* Exercise brief *
All lines of the records below that contain the word "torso" must be listed.

* Record extracts *
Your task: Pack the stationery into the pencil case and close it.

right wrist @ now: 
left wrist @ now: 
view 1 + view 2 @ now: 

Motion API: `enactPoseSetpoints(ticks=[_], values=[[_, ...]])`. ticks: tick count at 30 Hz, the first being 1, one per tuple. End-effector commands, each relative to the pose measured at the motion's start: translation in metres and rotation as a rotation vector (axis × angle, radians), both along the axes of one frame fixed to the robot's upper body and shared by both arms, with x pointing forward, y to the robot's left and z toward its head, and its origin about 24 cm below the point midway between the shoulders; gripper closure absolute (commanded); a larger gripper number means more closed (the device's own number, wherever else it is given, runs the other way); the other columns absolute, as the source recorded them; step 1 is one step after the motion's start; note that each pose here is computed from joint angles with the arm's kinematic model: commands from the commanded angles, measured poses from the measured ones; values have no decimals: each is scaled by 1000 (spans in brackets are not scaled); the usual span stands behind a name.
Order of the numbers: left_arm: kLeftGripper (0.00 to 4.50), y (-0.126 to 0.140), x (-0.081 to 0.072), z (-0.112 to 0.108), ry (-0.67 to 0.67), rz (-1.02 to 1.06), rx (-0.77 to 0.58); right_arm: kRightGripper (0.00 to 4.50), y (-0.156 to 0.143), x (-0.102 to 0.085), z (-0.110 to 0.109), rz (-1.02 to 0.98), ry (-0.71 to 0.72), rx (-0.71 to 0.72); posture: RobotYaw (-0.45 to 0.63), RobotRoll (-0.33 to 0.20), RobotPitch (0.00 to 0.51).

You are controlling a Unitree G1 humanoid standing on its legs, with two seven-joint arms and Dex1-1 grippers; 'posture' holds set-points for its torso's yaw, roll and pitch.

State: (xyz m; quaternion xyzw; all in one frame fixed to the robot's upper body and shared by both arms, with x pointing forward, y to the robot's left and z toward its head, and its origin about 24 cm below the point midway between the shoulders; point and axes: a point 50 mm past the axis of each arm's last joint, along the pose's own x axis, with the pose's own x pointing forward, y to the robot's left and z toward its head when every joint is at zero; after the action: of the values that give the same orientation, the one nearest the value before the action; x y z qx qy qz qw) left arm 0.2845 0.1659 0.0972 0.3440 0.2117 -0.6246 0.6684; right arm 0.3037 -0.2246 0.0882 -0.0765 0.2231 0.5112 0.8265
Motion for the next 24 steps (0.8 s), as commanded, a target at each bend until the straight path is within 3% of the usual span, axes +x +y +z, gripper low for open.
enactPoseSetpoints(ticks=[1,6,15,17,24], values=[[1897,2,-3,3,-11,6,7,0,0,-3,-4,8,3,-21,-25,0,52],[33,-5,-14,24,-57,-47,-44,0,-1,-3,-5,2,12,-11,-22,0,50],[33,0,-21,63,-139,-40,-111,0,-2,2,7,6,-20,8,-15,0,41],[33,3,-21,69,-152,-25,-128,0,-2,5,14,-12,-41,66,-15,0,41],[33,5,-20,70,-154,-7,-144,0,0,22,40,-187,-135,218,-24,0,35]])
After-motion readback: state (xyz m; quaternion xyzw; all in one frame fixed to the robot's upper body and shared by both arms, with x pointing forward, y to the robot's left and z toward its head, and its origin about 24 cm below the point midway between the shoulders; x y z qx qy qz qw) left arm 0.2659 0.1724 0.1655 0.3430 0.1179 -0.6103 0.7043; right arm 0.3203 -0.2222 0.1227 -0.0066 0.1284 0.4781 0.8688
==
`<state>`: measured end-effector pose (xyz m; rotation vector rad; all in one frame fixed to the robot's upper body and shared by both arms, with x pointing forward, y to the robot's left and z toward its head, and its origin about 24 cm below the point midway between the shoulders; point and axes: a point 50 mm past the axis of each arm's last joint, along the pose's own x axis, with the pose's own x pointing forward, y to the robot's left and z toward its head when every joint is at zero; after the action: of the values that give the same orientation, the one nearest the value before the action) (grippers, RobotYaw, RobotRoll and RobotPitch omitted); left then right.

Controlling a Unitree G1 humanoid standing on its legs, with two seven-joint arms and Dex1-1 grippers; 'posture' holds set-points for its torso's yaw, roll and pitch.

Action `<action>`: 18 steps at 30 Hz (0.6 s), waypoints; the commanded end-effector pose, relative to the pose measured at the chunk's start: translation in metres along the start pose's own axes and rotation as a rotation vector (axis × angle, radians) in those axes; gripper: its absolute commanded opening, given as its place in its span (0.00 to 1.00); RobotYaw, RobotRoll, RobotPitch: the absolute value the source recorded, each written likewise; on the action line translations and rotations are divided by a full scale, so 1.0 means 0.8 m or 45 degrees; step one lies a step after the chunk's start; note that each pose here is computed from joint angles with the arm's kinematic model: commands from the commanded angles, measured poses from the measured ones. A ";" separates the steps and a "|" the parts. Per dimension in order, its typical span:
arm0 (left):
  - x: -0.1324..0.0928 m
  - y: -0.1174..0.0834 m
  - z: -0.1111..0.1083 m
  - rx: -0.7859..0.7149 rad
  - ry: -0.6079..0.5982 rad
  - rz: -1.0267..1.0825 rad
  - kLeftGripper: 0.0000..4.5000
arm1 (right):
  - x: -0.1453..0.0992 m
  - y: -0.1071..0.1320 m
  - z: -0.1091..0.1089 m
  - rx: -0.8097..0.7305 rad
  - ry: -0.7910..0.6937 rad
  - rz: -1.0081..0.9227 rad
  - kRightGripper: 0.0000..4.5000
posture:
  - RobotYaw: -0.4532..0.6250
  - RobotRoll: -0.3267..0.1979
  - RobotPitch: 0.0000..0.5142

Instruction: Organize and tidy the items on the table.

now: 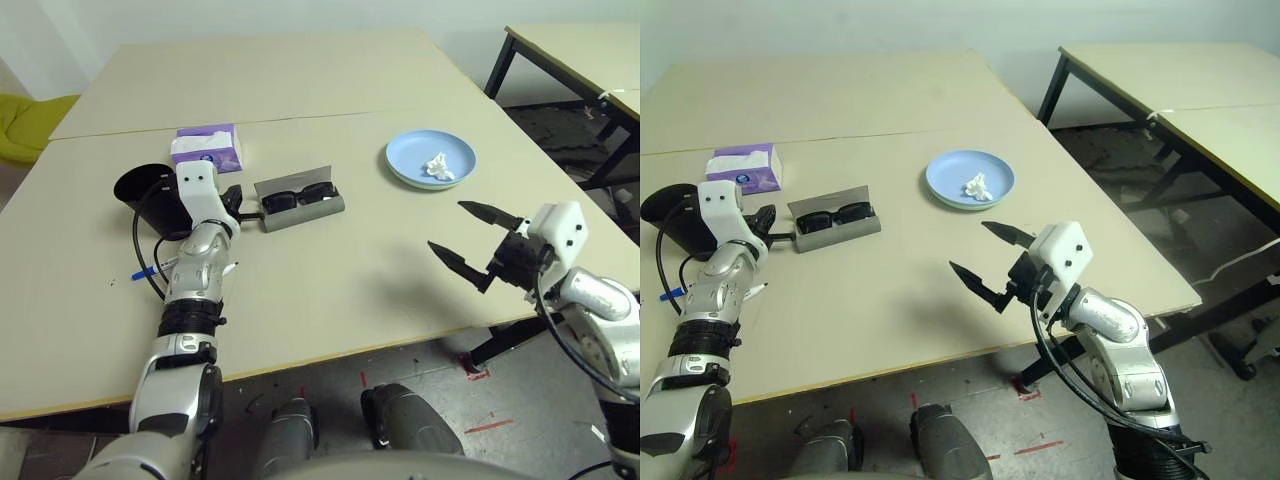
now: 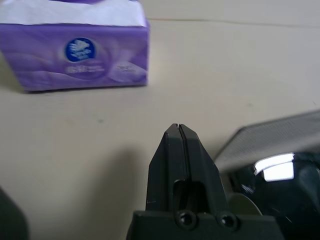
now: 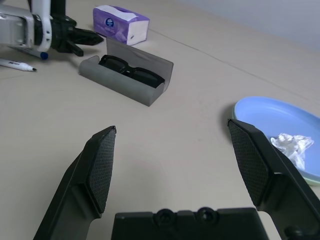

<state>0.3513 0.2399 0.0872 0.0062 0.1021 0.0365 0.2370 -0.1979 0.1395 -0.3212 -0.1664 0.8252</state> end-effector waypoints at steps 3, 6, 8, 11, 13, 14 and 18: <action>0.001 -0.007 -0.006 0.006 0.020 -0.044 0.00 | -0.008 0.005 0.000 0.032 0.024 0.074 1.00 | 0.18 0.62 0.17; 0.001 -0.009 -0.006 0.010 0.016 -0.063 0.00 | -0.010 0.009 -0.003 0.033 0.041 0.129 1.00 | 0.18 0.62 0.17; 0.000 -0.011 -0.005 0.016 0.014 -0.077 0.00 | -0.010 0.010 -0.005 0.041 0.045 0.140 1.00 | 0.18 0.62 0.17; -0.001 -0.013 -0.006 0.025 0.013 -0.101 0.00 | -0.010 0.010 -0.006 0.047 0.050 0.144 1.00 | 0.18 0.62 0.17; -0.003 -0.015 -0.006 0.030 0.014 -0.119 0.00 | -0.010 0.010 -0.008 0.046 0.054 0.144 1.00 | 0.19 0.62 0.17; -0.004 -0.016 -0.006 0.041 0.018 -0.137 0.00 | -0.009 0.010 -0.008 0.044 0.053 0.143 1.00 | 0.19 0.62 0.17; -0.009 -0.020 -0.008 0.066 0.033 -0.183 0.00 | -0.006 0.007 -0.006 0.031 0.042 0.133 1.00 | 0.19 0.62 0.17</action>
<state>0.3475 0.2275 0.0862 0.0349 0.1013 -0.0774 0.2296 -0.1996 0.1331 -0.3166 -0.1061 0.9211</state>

* Expected output *
You are controlling a Unitree G1 humanoid standing on its legs, with two seven-joint arms and Dex1-1 grippers; 'posture' holds set-points for its torso's yaw, roll and pitch.
Controlling a Unitree G1 humanoid standing on its legs, with two seven-joint arms and Dex1-1 grippers; 'posture' holds set-points for its torso's yaw, roll and pitch.

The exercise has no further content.